[Listed records]

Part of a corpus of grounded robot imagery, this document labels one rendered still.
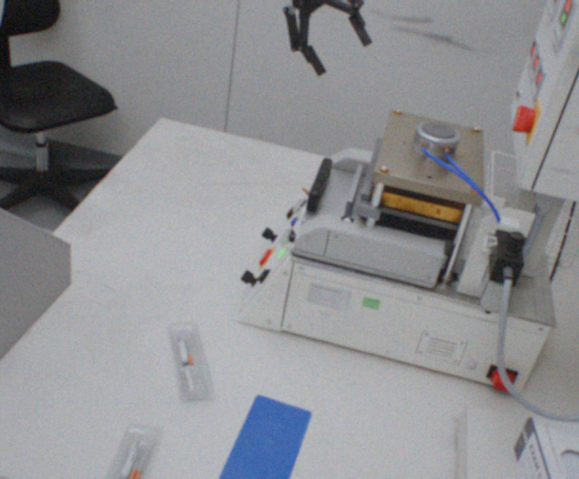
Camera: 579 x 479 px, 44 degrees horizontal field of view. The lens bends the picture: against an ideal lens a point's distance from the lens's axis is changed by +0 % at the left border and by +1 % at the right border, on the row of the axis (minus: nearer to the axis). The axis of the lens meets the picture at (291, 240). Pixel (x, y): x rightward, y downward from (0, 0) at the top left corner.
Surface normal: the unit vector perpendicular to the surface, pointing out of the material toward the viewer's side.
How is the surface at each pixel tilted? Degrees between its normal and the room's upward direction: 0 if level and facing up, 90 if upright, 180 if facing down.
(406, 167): 0
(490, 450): 0
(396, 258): 90
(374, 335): 90
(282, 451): 0
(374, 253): 90
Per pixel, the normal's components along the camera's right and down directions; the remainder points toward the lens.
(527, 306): 0.15, -0.82
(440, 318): -0.22, 0.52
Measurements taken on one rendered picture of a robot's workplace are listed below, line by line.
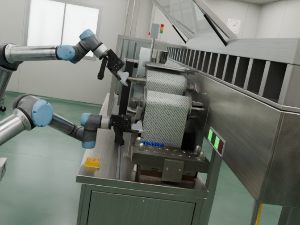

[/Listed records]

Select every line in the records above that contains the word "surface".

### Solved exercise
Surface normal: the unit vector perpendicular to the surface, pointing out of the material toward the viewer's side.
How is the surface at each pixel tilted? Degrees between its normal and the room's upward direction: 0 if level and facing up, 90 if upright, 180 if facing down.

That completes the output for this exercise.